Patients with Alzheimer's disease may lose weight whilst taking cholinesterase inhibitors, including rivastigmine. The patient's weight should be monitored during therapy with Exelon transdermal patches.

Care must be taken when prescribing Exelon transdermal patches:

• to patients with sick sinus syndrome or conduction defects (sino-atrial block, atrio-ventricular block) (see section 4.8)

• to patients with active gastric or duodenal ulcers or patients predisposed to these conditions because rivastigmine may cause increased gastric secretions (see section 4.8)

• to patients predisposed to urinary obstruction and seizures because cholinomimetics may induce or exacerbate these diseases

• to patients with a history of asthma or obstructive pulmonary disease.
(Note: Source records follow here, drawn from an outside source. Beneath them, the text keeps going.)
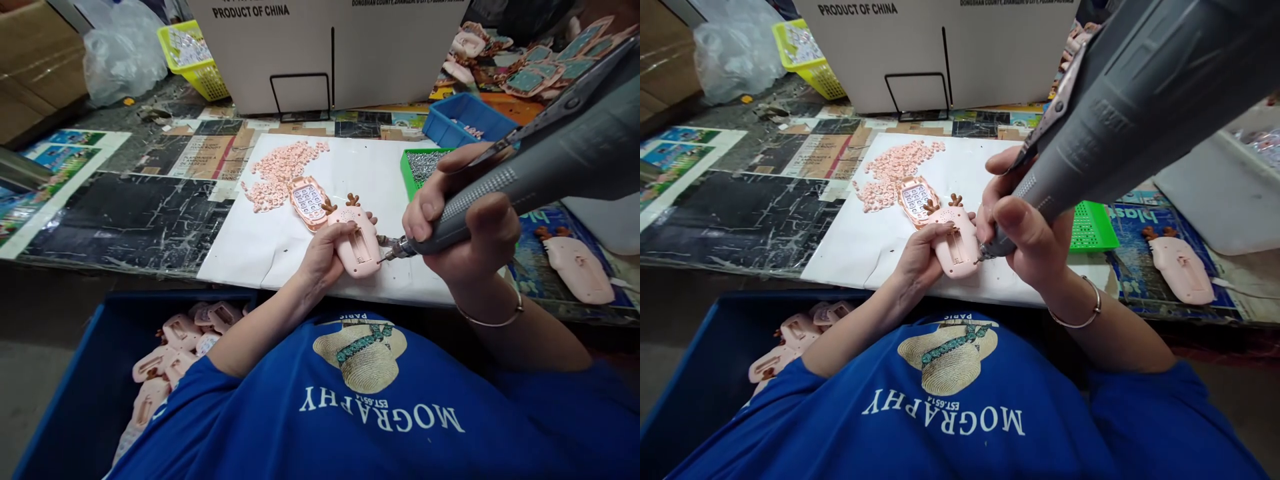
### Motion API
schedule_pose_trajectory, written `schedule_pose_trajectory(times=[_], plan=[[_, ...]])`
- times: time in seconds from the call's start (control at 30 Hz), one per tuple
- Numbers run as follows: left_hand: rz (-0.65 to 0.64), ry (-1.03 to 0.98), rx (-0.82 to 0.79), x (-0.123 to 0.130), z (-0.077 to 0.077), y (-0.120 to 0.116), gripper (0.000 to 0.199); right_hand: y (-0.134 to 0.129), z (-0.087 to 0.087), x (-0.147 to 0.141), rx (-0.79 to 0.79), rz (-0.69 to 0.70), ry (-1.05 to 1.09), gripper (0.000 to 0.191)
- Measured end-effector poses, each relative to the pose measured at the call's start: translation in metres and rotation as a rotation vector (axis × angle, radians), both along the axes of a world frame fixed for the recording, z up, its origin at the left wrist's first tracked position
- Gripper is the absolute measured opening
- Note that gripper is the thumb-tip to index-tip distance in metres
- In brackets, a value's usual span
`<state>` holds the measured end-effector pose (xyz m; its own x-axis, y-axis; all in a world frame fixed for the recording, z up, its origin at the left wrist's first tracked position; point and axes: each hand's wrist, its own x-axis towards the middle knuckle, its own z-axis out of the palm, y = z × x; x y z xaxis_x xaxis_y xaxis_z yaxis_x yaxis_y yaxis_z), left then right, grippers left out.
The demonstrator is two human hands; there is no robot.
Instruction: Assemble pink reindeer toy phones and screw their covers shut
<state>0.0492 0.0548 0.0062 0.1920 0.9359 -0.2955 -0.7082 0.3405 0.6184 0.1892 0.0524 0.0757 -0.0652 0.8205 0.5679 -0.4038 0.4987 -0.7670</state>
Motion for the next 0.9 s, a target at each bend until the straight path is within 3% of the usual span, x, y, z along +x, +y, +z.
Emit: schedule_pose_trajectory(times=[0.17, 0.37, 0.6, 0.73, 0.9], plan=[[-0.009, -0.006, 0.015, 0.003, 0.005, 0.003, 0.03, 0.001, -0.002, 0.002, -0.008, 0.018, -0.054, 0.035], [-0.106, -0.122, -0.025, 0.007, 0.008, 0.001, 0.032, 0.003, -0.001, 0.004, -0.058, -0.037, 0.047, 0.032], [-0.071, -0.114, -0.065, 0.011, 0.005, 0.005, 0.032, 0.009, -0.002, 0.011, 0.024, -0.054, -0.052, 0.036], [-0.013, 0.063, -0.015, 0.006, 0.005, 0.001, 0.034, 0.013, 0.004, 0.014, 0.054, -0.139, 0.026, 0.031], [0.077, 0.481, 0.254, -0.002, 0.007, -0.01, 0.055, 0.02, 0.006, 0.027, -0.019, -0.374, 0.038, 0.022]])
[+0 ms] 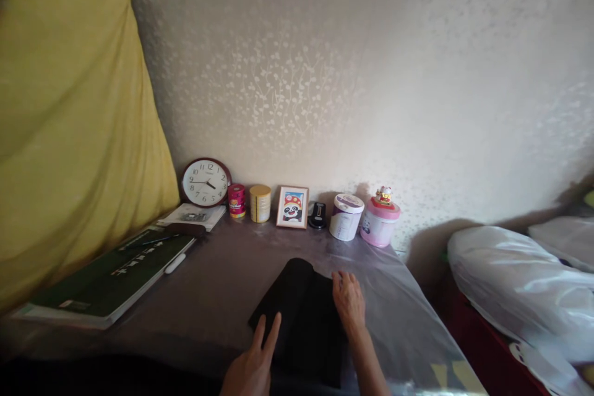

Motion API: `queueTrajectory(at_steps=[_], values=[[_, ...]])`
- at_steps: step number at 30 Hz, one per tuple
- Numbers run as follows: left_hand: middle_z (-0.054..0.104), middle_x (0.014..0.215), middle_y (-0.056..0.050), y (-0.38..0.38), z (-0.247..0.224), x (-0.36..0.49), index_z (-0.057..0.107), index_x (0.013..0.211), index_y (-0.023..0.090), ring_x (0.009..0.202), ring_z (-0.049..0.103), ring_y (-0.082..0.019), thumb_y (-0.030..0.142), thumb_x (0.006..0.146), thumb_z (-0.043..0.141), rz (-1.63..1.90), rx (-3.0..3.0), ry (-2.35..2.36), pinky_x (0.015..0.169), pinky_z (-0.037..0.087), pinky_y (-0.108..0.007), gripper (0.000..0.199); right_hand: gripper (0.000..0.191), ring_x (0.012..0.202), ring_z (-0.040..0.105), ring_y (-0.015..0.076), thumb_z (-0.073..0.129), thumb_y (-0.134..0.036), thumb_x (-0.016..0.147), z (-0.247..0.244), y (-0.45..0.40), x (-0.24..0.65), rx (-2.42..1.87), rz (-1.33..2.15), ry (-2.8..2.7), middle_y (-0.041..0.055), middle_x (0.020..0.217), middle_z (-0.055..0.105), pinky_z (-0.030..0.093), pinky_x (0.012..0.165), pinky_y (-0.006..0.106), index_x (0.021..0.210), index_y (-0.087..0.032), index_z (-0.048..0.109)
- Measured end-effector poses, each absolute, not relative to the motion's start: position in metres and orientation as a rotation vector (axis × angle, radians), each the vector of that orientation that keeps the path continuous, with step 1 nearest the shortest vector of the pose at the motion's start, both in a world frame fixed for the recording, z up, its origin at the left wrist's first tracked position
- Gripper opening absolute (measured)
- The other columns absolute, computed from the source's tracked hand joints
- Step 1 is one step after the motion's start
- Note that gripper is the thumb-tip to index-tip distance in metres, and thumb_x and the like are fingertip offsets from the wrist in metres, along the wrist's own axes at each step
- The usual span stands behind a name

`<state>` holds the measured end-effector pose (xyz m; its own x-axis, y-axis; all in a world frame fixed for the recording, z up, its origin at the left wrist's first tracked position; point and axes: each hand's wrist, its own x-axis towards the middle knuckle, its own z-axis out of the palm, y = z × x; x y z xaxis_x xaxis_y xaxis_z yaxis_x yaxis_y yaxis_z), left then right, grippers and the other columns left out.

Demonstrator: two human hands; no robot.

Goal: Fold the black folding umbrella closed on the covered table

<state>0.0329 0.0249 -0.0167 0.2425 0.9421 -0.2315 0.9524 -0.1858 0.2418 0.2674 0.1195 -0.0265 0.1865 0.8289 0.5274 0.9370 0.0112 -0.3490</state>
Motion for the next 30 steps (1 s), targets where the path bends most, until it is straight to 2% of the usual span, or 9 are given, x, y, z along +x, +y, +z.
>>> queueTrajectory(at_steps=[3,6,9,13,19,23,30], values=[[0.012,0.147,-0.018,0.020,-0.011,0.030,0.000,0.140,0.022,0.088,0.064,-0.020,-0.008,0.063,0.041,0.017,2.212,1.754,0.074,0.050,-0.029,0.092,0.032,0.080,0.065,0.0235,0.037,-0.038,0.085,-0.031,0.089,0.271,-1.831,0.002,-1.654,0.0089,0.091,0.068,0.048,0.071,0.035,0.095,-0.021,0.063],[0.017,0.146,-0.019,0.017,-0.008,0.030,0.005,0.141,0.018,0.088,0.064,-0.021,-0.008,0.066,0.039,0.051,2.221,1.801,0.074,0.051,-0.029,0.086,0.038,0.072,0.066,0.0233,0.039,-0.047,0.082,-0.031,0.073,0.259,-1.864,0.240,-1.519,0.0071,0.078,0.069,0.049,0.066,0.033,0.093,-0.019,0.063],[0.019,0.145,-0.020,0.017,-0.007,0.031,0.007,0.140,0.016,0.087,0.065,-0.022,-0.007,0.067,0.042,0.064,2.232,1.830,0.073,0.052,-0.030,0.085,0.044,0.074,0.066,0.0250,0.042,-0.052,0.078,-0.029,0.072,0.247,-1.839,0.374,-1.449,0.0088,0.078,0.069,0.049,0.065,0.033,0.092,-0.016,0.063],[0.019,0.145,-0.021,0.016,-0.006,0.035,0.009,0.140,0.014,0.086,0.065,-0.022,-0.008,0.064,0.046,0.052,2.232,1.849,0.073,0.053,-0.030,0.087,0.040,0.076,0.065,0.0252,0.046,-0.049,0.073,-0.022,0.082,0.241,-1.739,0.464,-1.457,0.0078,0.078,0.069,0.049,0.064,0.033,0.089,-0.017,0.064],[0.023,0.144,-0.022,0.016,-0.006,0.039,0.012,0.140,0.014,0.085,0.065,-0.021,-0.010,0.060,0.052,0.018,2.231,1.885,0.073,0.054,-0.028,0.093,0.040,0.062,0.059,0.0187,0.052,-0.048,0.070,0.008,0.097,0.220,-1.524,0.689,-1.421,0.0023,0.063,0.063,0.043,0.053,0.026,0.088,-0.014,0.064],[0.029,0.142,-0.022,0.015,-0.006,0.042,0.016,0.139,0.015,0.080,0.066,-0.018,-0.009,0.063,0.050,0.003,2.270,1.924,0.071,0.054,-0.024,0.087,0.042,0.055,0.054,0.0145,0.062,-0.048,0.064,0.024,0.108,0.189,-1.314,0.938,-1.280,0.0000,0.061,0.060,0.038,0.050,0.024,0.086,-0.013,0.063],[0.032,0.140,-0.021,0.019,-0.018,0.045,0.020,0.138,0.015,0.076,0.067,-0.019,-0.007,0.061,0.053,0.004,2.314,1.909,0.067,0.055,-0.025,0.087,0.047,0.051,0.049,0.0115,0.070,-0.047,0.057,0.009,0.133,0.150,-1.158,1.111,-1.087,-0.0043,0.056,0.053,0.035,0.050,0.023,0.089,-0.014,0.061]])
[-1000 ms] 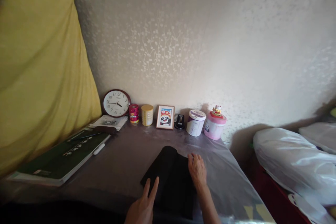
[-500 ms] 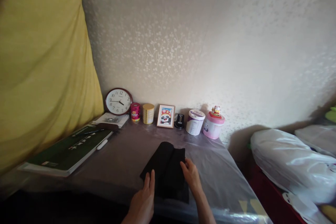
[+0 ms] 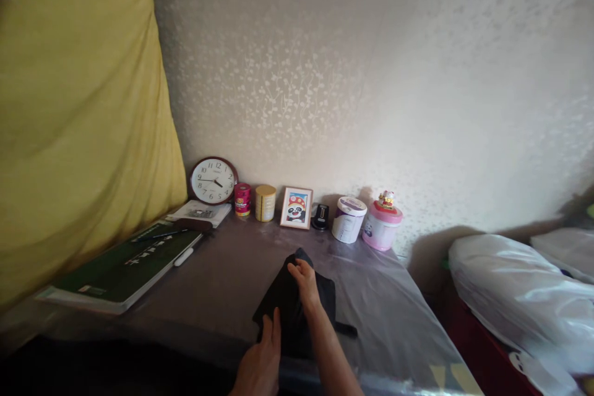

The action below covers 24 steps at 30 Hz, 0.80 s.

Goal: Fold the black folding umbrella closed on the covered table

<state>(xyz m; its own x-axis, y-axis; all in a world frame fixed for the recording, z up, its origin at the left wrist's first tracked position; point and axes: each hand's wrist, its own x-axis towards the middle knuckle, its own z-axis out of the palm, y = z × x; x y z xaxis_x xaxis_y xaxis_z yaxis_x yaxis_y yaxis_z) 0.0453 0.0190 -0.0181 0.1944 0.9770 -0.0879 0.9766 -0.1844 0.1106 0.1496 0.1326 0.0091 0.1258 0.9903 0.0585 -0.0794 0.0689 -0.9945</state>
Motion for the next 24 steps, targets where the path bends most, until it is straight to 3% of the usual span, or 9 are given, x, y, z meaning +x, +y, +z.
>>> queueTrajectory(at_steps=[6,11,14,20,24], values=[[0.030,0.141,-0.023,0.021,-0.020,0.040,0.017,0.139,0.009,0.083,0.066,-0.020,-0.005,0.061,0.053,0.066,2.282,1.845,0.070,0.054,-0.024,0.087,0.044,0.051,0.049,0.0123,0.066,-0.045,0.060,-0.020,0.151,0.145,-1.270,0.971,-1.254,-0.0037,0.054,0.054,0.035,0.049,0.024,0.090,-0.012,0.062],[0.034,0.140,-0.020,0.017,-0.008,0.028,0.024,0.137,0.006,0.100,0.060,-0.021,0.015,0.082,0.042,0.251,2.202,1.783,0.083,0.049,-0.028,0.059,0.044,0.056,0.054,0.0146,0.063,-0.042,0.063,-0.029,0.157,0.148,-1.364,0.934,-1.318,-0.0018,0.058,0.059,0.039,0.053,0.025,0.095,-0.012,0.062],[0.041,0.136,-0.019,0.016,-0.002,0.023,0.031,0.135,0.006,0.105,0.058,-0.023,0.025,0.085,0.039,0.296,2.216,1.771,0.086,0.047,-0.032,0.054,0.045,0.058,0.056,0.0155,0.064,-0.041,0.063,-0.029,0.157,0.149,-1.398,0.947,-1.283,-0.0007,0.060,0.061,0.041,0.054,0.026,0.096,-0.011,0.062],[0.059,0.111,-0.017,0.022,0.005,0.030,0.049,0.120,0.010,0.082,0.065,-0.024,0.041,0.086,0.038,0.408,2.212,1.858,0.071,0.050,-0.033,0.047,0.048,0.052,0.053,0.0129,0.064,-0.043,0.064,-0.022,0.151,0.147,-1.357,0.993,-1.241,-0.0017,0.058,0.060,0.037,0.047,0.023,0.100,-0.010,0.061],[0.061,0.101,-0.014,0.031,0.006,0.041,0.050,0.115,0.011,0.075,0.065,-0.022,0.036,0.088,0.038,0.436,2.186,1.951,0.064,0.049,-0.031,0.040,0.047,0.050,0.051,0.0121,0.065,-0.041,0.064,-0.015,0.145,0.145,-1.332,0.994,-1.242,-0.0036,0.054,0.057,0.036,0.047,0.023,0.100,-0.010,0.060]])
Skin application site reactions may occur with rivastigmine patch and are usually mild or moderate in intensity. These reactions are not in themselves an indication of sensitisation. However, use of rivastigmine patch may lead to allergic contact dermatitis.
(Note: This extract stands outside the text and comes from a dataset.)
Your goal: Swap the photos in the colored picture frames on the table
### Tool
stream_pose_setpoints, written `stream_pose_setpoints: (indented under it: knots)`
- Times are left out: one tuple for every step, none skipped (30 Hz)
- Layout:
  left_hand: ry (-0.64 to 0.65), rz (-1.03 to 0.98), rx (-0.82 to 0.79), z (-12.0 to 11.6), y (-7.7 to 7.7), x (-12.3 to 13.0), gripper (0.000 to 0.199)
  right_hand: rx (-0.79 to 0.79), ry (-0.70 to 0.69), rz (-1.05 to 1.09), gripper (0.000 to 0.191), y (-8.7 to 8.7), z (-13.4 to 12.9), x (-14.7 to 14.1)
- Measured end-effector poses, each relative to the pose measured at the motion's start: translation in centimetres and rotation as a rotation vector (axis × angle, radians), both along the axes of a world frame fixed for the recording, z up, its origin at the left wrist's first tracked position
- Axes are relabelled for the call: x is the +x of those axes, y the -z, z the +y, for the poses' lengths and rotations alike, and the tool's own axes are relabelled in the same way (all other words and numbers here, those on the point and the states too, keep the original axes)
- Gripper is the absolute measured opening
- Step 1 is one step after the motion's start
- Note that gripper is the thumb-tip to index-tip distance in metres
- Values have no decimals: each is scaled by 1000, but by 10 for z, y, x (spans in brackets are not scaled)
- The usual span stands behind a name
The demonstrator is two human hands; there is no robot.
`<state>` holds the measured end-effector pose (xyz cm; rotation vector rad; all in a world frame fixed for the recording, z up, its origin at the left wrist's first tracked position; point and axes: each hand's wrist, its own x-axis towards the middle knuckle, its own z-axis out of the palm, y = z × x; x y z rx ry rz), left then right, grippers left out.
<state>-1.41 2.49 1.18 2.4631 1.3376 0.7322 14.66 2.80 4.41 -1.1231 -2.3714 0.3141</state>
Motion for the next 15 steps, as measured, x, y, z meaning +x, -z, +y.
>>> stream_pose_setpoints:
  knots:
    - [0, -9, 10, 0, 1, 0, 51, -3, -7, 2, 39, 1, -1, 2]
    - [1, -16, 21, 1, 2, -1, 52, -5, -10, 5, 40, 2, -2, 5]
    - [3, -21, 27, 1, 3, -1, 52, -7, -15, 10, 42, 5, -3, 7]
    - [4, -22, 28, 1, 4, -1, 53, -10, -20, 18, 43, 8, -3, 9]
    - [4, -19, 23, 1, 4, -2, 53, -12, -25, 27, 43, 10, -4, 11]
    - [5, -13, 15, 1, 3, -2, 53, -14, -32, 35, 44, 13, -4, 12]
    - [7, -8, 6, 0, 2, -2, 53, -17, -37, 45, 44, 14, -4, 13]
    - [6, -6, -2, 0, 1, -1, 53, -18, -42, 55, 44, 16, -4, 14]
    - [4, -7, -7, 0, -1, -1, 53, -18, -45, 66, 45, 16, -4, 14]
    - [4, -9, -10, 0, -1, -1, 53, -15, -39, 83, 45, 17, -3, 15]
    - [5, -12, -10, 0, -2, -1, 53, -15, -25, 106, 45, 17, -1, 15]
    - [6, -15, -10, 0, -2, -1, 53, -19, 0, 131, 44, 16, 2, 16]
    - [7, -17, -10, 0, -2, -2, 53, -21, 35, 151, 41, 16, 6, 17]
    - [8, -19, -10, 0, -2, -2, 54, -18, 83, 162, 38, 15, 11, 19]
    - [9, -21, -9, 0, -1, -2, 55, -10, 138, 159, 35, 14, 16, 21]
Allergic contact dermatitis should be suspected if application site reactions spread beyond the patch size, if there is evidence of a more intense local reaction (e.g. increasing erythema, oedema, papules, vesicles) and if symptoms do not significantly improve within 48 hours after patch removal. In these cases, treatment should be discontinued (see section 4.3).

Patients who develop application site reactions suggestive of allergic contact dermatitis to rivastigmine patch and who still require rivastigmine treatment should only be switched to oral rivastigmine after negative allergy testing and under close medical supervision. It is possible that some patients sensitised to rivastigmine by exposure to rivastigmine patch may not be able to take rivastigmine in any form.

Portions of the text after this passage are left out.